Der Lazarett-Älteste
Feldartillerist Wilhelm Heider aus Pörnbach wurde in Frankreich verwundet. Er schlug sich in das Reservelazarett Ingolstadt durch. Was er erlebte, hat er niedergeschrieben.
Er ist ein braver und frommer junger Mann, aufgewachsen im ländlichen Pörnbach, eingebettet und groß geworden in bayerischen Traditionen. Es dürfte keine Frage gewesen sein, dass auch er den Beruf des Vaters erlernt und Schmied wird. Obwohl er keineswegs von kräftiger Statur ist. Dafür hat ihn sein Herrgott aber mit viel Geist, Einfühlungsvermögen, Beobachtungsgabe und einem ausgeprägten Hang zum Detail gesegnet. Nein, Wilhelm Heider ist nicht der klassische Typ, wie man sich einen grob werkenden Schwerarbeiter vorstellt.

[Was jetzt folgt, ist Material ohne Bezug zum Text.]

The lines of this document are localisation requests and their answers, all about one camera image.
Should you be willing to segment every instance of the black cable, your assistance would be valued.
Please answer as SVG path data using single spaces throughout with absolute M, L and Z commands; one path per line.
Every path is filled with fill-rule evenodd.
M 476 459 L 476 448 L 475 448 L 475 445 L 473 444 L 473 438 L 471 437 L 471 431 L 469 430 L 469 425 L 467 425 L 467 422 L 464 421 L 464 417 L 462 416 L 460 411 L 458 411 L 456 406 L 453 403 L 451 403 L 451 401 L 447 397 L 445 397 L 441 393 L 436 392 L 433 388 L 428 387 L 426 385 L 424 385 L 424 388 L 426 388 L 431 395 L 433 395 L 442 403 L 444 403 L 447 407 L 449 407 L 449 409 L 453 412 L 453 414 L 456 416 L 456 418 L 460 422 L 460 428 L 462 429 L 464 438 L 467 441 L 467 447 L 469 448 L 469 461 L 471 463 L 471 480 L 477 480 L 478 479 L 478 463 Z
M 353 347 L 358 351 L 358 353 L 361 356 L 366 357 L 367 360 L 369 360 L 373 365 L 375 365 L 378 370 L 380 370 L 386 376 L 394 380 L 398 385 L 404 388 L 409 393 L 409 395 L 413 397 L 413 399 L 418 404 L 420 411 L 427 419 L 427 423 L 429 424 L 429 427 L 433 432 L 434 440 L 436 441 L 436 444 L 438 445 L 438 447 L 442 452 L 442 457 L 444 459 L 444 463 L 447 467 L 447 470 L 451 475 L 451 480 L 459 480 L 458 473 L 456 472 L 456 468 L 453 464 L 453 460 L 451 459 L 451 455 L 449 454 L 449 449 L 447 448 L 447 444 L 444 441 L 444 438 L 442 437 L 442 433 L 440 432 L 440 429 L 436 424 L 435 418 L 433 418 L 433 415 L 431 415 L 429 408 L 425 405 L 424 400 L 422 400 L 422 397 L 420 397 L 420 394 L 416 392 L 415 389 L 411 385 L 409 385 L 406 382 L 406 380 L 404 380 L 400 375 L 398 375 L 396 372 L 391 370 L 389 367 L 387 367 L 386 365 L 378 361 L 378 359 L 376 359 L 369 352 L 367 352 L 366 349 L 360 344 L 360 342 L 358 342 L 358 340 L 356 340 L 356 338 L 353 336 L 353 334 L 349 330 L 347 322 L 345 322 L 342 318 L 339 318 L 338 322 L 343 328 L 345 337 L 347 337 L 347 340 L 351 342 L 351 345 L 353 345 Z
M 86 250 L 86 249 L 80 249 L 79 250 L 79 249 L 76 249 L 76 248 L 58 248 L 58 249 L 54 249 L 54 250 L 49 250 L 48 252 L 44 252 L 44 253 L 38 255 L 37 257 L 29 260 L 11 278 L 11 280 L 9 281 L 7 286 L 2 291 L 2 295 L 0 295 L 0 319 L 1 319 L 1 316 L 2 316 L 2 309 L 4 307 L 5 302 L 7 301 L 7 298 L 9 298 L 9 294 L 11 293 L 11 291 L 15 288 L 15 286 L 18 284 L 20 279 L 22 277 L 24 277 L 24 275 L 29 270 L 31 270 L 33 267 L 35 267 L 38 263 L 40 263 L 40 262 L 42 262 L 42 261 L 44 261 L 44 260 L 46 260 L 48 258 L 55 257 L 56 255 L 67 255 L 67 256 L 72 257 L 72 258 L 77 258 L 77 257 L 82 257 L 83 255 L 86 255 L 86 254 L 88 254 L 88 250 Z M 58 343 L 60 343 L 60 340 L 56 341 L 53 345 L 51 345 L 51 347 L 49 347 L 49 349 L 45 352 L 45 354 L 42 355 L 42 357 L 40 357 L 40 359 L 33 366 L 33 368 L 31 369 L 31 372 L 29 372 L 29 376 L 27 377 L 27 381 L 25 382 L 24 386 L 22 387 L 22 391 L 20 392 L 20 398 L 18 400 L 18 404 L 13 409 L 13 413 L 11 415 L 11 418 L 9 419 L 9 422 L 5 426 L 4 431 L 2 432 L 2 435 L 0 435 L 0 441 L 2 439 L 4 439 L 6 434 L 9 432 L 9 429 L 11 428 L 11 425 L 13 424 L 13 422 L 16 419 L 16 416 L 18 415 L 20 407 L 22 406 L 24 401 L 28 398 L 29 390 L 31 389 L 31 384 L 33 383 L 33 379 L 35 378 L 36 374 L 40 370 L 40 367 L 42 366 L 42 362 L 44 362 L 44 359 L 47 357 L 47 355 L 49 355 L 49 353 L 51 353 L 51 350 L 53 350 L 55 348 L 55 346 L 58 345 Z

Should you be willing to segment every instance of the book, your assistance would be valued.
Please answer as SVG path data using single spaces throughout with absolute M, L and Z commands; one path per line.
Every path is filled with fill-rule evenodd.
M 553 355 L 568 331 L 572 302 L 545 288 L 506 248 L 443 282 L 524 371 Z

Er schreibt gern. Vielleicht für sein Leben gern? Deshalb hat er festgehalten, was ihm als junger Soldat im Krieg und nach einer schweren Verwundung im Reservelazarett II widerfahren ist, das Bayerns Kriegsministerium wenige Wochen nach Ausbruch des Ersten Weltkriegs eilends in Ingolstadt aufbauen ließ. In den damals noch nicht ganz fertiggestellten Hallen, die eigentlich für das Reichsbahn-Ausbesserungswerk vorgesehen sind. Mitten in diese Baustelle hinein schwappen die Verwundeten in einer Flut, wie sie die Kriegsherren wenige Tage nach Ausbruch der Kämpfe so nicht erwartet haben.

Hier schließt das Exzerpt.